[Goal of the exercise] Some of the lines below need repeating. Reproduce exactly those between the lines holding "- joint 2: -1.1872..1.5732" and "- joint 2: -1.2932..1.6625", inclusive.

[Exercise data]
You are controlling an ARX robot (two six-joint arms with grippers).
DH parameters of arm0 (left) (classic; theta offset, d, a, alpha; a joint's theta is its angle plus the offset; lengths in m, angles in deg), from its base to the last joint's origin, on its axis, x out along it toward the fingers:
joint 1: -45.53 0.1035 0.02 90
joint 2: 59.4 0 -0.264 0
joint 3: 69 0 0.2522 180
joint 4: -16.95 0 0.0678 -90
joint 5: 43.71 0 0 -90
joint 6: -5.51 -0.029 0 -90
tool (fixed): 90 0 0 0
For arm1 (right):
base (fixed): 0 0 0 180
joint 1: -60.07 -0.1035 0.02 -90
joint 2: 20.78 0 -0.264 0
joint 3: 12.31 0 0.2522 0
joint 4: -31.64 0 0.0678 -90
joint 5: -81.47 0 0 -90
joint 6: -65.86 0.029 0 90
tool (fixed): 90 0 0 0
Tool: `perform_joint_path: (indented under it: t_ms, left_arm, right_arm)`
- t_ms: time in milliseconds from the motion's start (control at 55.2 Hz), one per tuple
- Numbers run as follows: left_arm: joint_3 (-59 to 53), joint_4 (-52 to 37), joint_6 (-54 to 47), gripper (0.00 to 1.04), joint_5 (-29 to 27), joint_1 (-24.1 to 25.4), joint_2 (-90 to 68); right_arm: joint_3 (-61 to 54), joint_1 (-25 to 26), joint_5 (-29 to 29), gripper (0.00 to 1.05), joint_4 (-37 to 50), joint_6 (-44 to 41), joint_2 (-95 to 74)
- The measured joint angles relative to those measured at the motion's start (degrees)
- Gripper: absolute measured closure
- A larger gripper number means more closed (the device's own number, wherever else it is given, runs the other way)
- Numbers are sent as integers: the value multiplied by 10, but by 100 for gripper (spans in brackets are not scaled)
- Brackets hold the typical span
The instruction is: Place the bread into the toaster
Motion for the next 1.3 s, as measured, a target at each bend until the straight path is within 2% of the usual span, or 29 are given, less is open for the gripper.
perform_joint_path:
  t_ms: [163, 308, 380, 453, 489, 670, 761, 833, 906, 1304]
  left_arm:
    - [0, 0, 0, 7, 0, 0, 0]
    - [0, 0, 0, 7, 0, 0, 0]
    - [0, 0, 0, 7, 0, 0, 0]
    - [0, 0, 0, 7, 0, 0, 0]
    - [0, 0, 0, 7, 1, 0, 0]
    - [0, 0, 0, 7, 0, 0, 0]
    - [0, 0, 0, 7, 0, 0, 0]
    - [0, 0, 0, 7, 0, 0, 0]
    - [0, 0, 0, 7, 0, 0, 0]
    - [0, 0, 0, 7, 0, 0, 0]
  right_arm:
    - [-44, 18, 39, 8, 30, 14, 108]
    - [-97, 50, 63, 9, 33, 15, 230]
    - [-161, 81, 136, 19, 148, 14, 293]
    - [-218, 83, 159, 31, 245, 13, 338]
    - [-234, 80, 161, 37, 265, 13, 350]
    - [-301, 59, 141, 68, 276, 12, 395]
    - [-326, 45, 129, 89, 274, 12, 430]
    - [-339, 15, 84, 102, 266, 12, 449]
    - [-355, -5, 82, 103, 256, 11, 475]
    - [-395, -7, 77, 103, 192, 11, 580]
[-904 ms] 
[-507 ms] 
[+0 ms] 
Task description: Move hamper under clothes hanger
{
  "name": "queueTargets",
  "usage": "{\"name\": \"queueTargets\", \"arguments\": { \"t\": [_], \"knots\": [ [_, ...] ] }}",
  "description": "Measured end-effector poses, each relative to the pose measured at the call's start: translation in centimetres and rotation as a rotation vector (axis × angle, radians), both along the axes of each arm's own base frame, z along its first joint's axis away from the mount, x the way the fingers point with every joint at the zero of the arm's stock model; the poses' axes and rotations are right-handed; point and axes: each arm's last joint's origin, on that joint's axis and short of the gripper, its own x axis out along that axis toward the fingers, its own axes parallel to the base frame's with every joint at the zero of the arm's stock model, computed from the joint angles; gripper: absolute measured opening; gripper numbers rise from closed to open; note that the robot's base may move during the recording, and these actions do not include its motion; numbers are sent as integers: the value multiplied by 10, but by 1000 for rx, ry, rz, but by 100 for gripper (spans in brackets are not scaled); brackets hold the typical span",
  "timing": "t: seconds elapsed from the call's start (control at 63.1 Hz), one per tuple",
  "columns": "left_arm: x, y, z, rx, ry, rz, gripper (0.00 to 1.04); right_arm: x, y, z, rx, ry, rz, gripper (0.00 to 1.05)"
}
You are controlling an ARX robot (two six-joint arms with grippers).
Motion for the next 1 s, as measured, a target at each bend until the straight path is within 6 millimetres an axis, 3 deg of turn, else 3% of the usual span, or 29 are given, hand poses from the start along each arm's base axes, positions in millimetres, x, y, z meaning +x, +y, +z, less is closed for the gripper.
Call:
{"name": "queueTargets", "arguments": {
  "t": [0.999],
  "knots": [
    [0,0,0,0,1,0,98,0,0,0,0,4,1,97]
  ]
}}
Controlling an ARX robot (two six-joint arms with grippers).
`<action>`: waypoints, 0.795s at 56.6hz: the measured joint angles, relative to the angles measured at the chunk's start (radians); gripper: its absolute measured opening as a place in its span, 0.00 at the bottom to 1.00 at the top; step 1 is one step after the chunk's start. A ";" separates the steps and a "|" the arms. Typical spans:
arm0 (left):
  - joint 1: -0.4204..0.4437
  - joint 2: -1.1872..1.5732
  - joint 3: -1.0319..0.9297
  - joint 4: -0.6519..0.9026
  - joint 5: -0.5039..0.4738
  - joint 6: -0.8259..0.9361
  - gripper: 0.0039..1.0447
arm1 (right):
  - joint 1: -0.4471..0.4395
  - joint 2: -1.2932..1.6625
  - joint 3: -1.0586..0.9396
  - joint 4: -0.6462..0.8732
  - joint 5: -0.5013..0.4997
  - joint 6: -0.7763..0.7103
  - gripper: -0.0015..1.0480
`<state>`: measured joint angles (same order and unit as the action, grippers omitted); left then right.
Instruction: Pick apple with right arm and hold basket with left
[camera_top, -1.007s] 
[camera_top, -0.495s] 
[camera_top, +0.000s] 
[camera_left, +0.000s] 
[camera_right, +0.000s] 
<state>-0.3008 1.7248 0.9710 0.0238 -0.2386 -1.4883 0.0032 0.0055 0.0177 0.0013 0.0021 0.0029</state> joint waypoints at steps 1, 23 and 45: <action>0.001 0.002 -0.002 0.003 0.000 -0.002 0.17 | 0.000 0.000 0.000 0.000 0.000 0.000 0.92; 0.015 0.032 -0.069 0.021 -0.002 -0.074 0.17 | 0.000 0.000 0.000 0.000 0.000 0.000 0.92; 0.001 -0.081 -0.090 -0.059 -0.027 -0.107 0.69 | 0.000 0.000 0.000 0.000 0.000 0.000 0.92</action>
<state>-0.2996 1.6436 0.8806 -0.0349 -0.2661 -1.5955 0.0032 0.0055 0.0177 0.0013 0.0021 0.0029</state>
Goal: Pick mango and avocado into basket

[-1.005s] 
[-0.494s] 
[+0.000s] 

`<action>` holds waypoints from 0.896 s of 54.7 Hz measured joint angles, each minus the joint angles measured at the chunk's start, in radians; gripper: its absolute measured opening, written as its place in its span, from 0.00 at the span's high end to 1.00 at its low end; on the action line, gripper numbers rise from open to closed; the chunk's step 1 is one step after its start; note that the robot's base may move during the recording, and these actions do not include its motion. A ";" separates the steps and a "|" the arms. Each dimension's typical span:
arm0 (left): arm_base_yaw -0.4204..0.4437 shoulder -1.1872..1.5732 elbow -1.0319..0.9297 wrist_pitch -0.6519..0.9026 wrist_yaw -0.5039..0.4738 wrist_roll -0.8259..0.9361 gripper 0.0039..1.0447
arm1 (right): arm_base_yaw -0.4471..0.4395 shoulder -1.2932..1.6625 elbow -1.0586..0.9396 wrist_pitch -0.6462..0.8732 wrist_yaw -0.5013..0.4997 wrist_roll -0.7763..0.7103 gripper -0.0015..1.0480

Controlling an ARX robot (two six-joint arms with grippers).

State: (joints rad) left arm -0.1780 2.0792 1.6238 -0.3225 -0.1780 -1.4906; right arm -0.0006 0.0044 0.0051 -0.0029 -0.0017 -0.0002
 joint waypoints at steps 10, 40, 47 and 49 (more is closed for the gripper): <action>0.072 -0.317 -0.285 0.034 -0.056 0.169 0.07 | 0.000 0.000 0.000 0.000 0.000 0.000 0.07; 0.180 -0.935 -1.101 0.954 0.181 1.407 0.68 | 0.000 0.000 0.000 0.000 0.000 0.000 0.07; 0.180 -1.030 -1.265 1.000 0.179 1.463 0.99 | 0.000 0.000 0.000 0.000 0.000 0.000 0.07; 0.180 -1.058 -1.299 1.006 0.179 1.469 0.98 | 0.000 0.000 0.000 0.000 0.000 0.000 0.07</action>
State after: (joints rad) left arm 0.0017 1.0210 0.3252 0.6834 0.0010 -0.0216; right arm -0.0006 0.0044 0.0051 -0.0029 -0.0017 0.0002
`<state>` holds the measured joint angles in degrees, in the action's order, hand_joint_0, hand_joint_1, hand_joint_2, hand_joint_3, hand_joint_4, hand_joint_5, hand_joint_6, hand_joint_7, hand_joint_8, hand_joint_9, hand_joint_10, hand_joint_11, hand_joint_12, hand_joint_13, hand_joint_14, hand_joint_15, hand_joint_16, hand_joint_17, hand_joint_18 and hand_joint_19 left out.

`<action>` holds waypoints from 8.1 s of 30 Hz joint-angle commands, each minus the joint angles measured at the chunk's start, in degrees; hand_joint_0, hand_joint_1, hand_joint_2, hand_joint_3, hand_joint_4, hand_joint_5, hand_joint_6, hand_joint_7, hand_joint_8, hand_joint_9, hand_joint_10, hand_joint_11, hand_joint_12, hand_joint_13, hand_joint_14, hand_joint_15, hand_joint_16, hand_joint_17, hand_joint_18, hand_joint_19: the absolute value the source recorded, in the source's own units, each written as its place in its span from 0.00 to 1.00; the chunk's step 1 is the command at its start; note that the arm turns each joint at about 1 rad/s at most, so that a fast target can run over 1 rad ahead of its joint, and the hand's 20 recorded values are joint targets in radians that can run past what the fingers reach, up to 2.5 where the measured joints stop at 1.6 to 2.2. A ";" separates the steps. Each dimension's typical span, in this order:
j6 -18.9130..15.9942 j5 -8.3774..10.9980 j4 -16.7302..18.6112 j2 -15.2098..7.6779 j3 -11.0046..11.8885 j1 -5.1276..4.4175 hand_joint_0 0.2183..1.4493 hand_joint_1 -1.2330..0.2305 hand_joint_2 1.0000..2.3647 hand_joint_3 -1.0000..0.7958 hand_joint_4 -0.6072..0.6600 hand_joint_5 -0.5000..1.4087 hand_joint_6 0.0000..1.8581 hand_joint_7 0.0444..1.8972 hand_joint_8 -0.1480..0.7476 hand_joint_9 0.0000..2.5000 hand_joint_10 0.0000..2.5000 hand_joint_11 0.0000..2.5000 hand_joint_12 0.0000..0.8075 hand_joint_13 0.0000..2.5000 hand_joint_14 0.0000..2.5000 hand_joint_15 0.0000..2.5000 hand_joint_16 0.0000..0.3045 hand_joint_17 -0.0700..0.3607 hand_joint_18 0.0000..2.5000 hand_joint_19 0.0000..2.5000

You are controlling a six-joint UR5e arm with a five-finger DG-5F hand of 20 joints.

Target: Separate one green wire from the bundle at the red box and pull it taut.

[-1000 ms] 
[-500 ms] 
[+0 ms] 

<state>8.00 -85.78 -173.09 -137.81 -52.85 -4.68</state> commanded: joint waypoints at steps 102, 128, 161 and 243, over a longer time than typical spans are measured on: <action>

[Your response]
  - joint 2: -1.1872..1.5732
  - joint 3: -1.0319..0.9297
  - joint 4: -0.6519..0.9026
  - joint 5: -0.5039..0.4738
  - joint 6: -0.8259..0.9361
  - gripper: 0.0039..1.0447
arm1 (right):
  - joint 1: -0.4471..0.4395
  - joint 2: -1.2932..1.6625

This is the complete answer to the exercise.